向けられる視線に部屋を見渡せば、誰もがにこにこと楽しそうに微笑み、じっとそのやりとりを眺めている。悔悟の渦から戻ってきたらしい土屋にも穏やかに頷かれ、Jは視線を床に落とした後、最上級の笑顔を石川に送る。
「ありがとうございます」
「どういたしまして」
ぺこりと頭を下げて告げれば、軽い会釈が返ってくる。
「で、どこに飾ろうか?」
君の部屋でもリビングでも、どこでもいいよと微笑まれ、Jはしばしの黙考の後、うかがうように上目で土屋を見やる。
「じゃあ、ミーティングルームの棚の上は、ダメですか?」
ミーティングルームは、研究員たちが一息つくのを主目的として使われている。土屋を始め、面々が懐かしそうに目を細めるなら、もっとその懐古を広げてみたいと、Jは思う。
「うん、じゃあそうしようか」
まずは棚の上を拭かないとね、と笑う土屋は、ケースを抱えて楽しそうに歩き出す。そのぐらいは自分がやるからと、慌てて湯飲みを乗せてきたお盆を小脇に、土屋の脇をすり抜けて駆けて行く小さな背中に、書斎の中はくすぐったい笑みで満たされる。

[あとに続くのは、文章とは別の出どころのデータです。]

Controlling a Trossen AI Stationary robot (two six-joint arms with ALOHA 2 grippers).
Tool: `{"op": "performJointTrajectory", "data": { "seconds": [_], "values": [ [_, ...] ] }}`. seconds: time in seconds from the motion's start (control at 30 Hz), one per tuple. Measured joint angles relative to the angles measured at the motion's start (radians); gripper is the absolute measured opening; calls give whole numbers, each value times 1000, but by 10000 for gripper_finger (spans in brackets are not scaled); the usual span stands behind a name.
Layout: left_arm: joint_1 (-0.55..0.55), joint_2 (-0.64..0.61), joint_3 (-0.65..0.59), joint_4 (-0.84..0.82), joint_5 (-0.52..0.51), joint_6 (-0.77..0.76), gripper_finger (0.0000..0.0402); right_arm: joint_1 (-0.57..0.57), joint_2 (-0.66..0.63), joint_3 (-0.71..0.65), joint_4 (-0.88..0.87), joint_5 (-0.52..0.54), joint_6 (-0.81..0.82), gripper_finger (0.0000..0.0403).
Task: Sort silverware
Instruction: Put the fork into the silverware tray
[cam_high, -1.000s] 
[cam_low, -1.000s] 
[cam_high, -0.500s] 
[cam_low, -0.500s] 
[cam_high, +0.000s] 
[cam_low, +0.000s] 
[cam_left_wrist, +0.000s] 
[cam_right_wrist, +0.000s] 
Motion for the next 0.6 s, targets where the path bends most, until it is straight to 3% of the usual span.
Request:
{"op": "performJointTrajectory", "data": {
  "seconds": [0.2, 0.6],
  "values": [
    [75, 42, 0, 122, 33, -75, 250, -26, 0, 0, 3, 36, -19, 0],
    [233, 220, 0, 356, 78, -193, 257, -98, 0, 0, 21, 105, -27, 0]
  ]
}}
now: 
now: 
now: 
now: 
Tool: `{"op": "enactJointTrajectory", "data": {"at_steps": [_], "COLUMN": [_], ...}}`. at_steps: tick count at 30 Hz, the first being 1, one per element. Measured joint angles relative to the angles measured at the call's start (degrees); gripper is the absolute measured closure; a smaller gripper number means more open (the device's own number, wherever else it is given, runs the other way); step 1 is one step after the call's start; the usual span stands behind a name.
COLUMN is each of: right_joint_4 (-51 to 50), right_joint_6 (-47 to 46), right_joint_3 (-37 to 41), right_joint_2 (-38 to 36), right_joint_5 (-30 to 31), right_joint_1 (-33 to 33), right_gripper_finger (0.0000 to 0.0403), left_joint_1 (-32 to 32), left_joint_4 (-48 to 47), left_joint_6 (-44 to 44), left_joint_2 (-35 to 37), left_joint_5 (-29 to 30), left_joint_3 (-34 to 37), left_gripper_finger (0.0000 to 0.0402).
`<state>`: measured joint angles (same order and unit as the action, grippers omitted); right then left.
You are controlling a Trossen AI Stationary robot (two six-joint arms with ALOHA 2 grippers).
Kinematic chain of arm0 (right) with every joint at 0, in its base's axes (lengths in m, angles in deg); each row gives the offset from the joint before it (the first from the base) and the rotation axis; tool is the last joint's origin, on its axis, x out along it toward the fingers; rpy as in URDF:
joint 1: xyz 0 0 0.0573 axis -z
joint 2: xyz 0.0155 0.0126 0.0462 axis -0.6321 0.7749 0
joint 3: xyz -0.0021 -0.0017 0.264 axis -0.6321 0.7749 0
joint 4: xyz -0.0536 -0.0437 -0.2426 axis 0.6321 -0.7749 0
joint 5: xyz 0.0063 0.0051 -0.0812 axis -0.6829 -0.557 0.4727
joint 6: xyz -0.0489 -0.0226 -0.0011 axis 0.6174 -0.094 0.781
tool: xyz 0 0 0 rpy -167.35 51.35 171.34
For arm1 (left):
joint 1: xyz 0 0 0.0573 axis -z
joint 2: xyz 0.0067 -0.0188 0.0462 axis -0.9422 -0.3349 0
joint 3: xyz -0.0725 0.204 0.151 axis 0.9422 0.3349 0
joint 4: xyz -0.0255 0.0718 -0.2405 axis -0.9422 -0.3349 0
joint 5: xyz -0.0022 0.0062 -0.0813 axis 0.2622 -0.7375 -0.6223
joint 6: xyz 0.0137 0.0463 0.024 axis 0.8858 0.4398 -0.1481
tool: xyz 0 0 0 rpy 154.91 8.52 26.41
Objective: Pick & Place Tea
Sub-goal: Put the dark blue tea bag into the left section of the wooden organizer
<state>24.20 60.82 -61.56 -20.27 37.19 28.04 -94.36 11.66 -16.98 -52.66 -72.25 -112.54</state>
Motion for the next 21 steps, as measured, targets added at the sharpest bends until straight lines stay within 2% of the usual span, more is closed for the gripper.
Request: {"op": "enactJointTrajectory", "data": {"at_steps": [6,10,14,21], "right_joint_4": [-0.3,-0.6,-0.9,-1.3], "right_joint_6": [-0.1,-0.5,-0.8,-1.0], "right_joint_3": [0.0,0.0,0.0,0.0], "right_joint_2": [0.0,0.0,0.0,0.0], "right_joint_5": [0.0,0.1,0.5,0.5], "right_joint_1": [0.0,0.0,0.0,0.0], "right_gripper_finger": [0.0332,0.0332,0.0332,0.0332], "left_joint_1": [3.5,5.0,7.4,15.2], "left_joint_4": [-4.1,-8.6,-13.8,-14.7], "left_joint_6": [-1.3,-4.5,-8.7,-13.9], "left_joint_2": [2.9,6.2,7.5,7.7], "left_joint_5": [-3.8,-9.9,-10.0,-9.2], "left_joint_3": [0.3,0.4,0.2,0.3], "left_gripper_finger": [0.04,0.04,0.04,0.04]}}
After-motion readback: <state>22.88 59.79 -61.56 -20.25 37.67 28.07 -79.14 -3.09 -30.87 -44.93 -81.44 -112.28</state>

「連休入る前に、一回こどもの日パーティーでもしようか」
「ああ、いいですね」
少し待っているようにと言い置いた子供に応えるため、足を止めた入り口から振り返り、土屋が提案すれば所員たちは賛同の声をあげ、更に企画を練り始める。
大きく育て。すくすくと、健やかに。
願いを映すものなら、いくらでも示してみせよう。思いを言葉に、表情に、行動に。
腕の中のケースを視界の隅に、土屋は来年こそこいのぼりをと、密かに野望を募らせる。
***
こどもの日記念小説。
ほのぼの研究所の日常を。
私としては、研究所の皆さんは、家族のように仲良しだといいな、と思うのです。